Un análisis de las votaciones en el pleno sobre aspectos de los tres nudos mencionados anteriormente muestra que a la larga (después de ser en algunos casos rechazados, devueltos a sus comisiones y reformulados) los grupos y partidos de centroizquierda e izquierda votaron mayoritariamente a favor de derechos que sirvieran a disolver la lógica del Estado subsidiario (y algunos convencionales de derecha votaron a favor de derechos sociales --como el derecho a la vivienda-- pero rechazaron aquellos artículos que permitían una participación activa del Estado en el diseño y ejecución de políticas de vivienda, como lo es la creación y administración estatal de un banco de suelos, por ejemplo).
En la visión clásica del constitucionalismo liberal (todo constitucionalismo hasta cierto punto lo es) la constitución sirve para limitar el poder del Estado sobre los individuos. Pero desde Arendt en adelante es posible pensar la constitución como una herramienta para crear poder estatal allí donde la capacidad del Estado para regular y administrar procesos e instituciones socioeconómicas ha sido reducida. El proceso constituyente chileno y la discusión constitucional dentro de la Convención abrieron esta posibilidad para el caso chileno. Crear poder para un cambio sustantivo en el carácter del Estado --de uno subsidiario a uno social y democrático-- no equivale necesariamente a una regresión estatista. El Estado social y democrático puede permitir la construcción de autonomía para distintas comunidades e individuos mientras sirva a la protección, el bienestar y el cuidado de esa unidad simbólica llamada pueblo en toda su diversidad.
Hacia un país «menos neoliberal»
Un nudo es un «lazo que se estrecha y cierra de modo que con dificultad se pueda soltar por sí solo, y que cuanto más se tira de cualquiera de los dos cabos, más se aprieta». El proceso constituyente y la Convención Constitucional han desatado los nudos del Estado subsidiario. Ello no implica el fin del neoliberalismo (varios aspectos funcionales al proyecto del neoliberalismo se mantienen en la nueva Constitución) y no se puede descartar ni obviar el poder que los populismos de derecha puedan ejercer para volver a amarrar los nudos del Estado subsidiario.
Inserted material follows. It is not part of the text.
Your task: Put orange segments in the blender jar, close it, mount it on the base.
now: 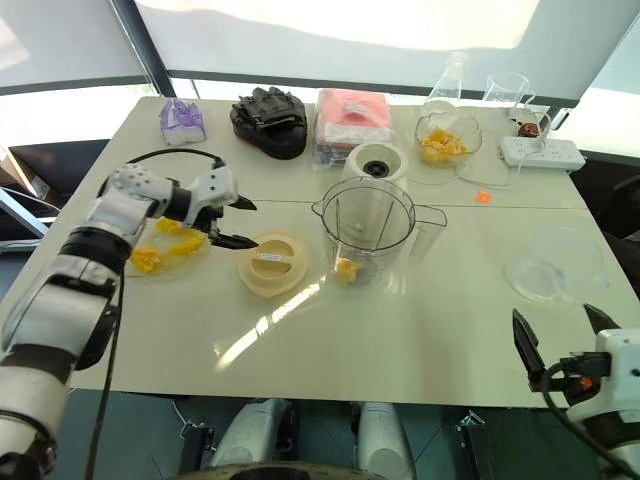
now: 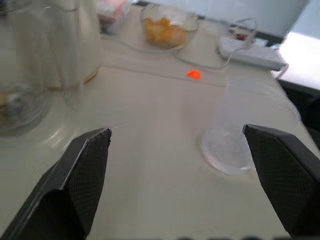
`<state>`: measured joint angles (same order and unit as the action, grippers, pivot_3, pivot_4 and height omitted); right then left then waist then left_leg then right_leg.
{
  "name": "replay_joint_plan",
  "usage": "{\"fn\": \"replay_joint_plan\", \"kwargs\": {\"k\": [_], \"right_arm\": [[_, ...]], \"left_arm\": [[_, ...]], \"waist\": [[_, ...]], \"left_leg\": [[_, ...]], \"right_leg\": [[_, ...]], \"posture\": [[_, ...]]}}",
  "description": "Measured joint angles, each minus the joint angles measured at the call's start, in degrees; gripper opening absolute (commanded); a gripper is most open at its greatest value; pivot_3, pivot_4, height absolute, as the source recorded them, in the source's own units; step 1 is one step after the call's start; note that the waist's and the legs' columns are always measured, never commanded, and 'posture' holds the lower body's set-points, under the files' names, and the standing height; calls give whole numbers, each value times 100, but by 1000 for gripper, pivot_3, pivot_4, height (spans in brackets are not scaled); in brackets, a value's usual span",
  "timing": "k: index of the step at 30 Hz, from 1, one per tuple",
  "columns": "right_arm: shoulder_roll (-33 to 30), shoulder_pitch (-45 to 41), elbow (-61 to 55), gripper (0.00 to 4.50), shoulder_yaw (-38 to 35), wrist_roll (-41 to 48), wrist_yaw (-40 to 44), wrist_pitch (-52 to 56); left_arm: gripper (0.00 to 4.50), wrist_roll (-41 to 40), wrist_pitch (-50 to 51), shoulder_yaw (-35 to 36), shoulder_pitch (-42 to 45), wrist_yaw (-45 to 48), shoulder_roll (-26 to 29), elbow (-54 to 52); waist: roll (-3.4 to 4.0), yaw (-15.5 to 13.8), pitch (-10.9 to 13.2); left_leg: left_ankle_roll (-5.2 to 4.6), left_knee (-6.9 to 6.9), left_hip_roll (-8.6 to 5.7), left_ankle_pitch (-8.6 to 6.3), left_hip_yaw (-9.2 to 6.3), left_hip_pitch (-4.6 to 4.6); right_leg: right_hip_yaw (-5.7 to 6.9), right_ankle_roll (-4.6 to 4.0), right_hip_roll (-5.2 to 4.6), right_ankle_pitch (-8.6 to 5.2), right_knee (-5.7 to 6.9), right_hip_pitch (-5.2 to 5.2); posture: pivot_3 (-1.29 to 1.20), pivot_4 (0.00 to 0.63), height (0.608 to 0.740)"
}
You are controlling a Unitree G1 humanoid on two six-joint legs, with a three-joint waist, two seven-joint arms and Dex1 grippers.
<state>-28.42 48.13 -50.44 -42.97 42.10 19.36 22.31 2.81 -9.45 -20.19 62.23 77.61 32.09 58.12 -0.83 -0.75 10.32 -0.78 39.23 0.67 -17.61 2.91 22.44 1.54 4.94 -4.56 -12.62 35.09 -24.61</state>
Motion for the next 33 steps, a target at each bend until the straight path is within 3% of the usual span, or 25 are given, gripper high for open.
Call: {"fn": "replay_joint_plan", "kwargs": {"k": [3,9,16,21,24,31,33], "right_arm": [[-595,342,-375,4445,-368,1242,117,471],[-1399,-106,-793,4445,-292,2501,-592,696],[-1939,-784,-804,4445,1114,2595,-1430,609],[-2026,-1040,-802,4445,1675,2385,-1900,589],[-2025,-1069,-802,4500,1796,2330,-2033,578],[-1988,-1230,-802,4500,2024,2149,-2241,538],[-1895,-1274,-802,4500,2074,2059,-2267,542]], "left_arm": [[4500,420,-604,-157,260,8,-121,602],[4500,955,-1232,-328,390,-56,-423,1233],[4500,1057,-1237,-259,395,-69,-808,1431],[4500,1111,-1214,-157,395,-191,-1014,1506],[3606,1243,-1221,-161,395,-229,-1028,1543],[179,1578,-1243,-278,383,-281,-1031,1596],[175,1588,-1252,-276,382,-280,-1030,1594]], "waist": [[-6,8,-1],[-32,-4,6],[-54,-19,2],[-56,-11,1],[-56,-1,1],[-57,-13,-1],[-58,-16,-2]], "left_leg": [[0,0,6,-1,-1,-3],[0,0,5,-1,-7,3],[-1,4,-1,0,-8,7],[-1,5,0,-1,-10,7],[-1,5,1,-1,-9,4],[-1,7,1,0,-10,4],[-1,7,1,0,-11,4]], "right_leg": [[1,-2,2,1,3,1],[7,0,2,3,1,0],[9,5,-5,6,0,1],[10,19,-1,13,2,1],[10,20,0,14,6,1],[10,19,0,15,7,3],[11,19,-1,15,7,3]], "posture": [[0,150,740],[0,150,740],[0,150,740],[0,150,740],[0,150,740],[0,150,740],[0,150,740]]}}
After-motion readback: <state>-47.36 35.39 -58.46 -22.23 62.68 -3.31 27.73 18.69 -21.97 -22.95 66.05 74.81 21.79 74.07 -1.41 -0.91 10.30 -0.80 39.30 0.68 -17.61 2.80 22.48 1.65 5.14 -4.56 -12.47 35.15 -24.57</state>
La nueva Constitución no asegura que Chile será un país posneoliberal, pero sí uno «menos neoliberal», y en esa brecha entre la radicalidad de unos derechos sociales mercantilizados y un Estado que puede funcionar con otro principio de bienestar (que asegure progresivamente condiciones básicas de vida) radica la posibilidad de construir las bases para vivir un poco mejor, juntos.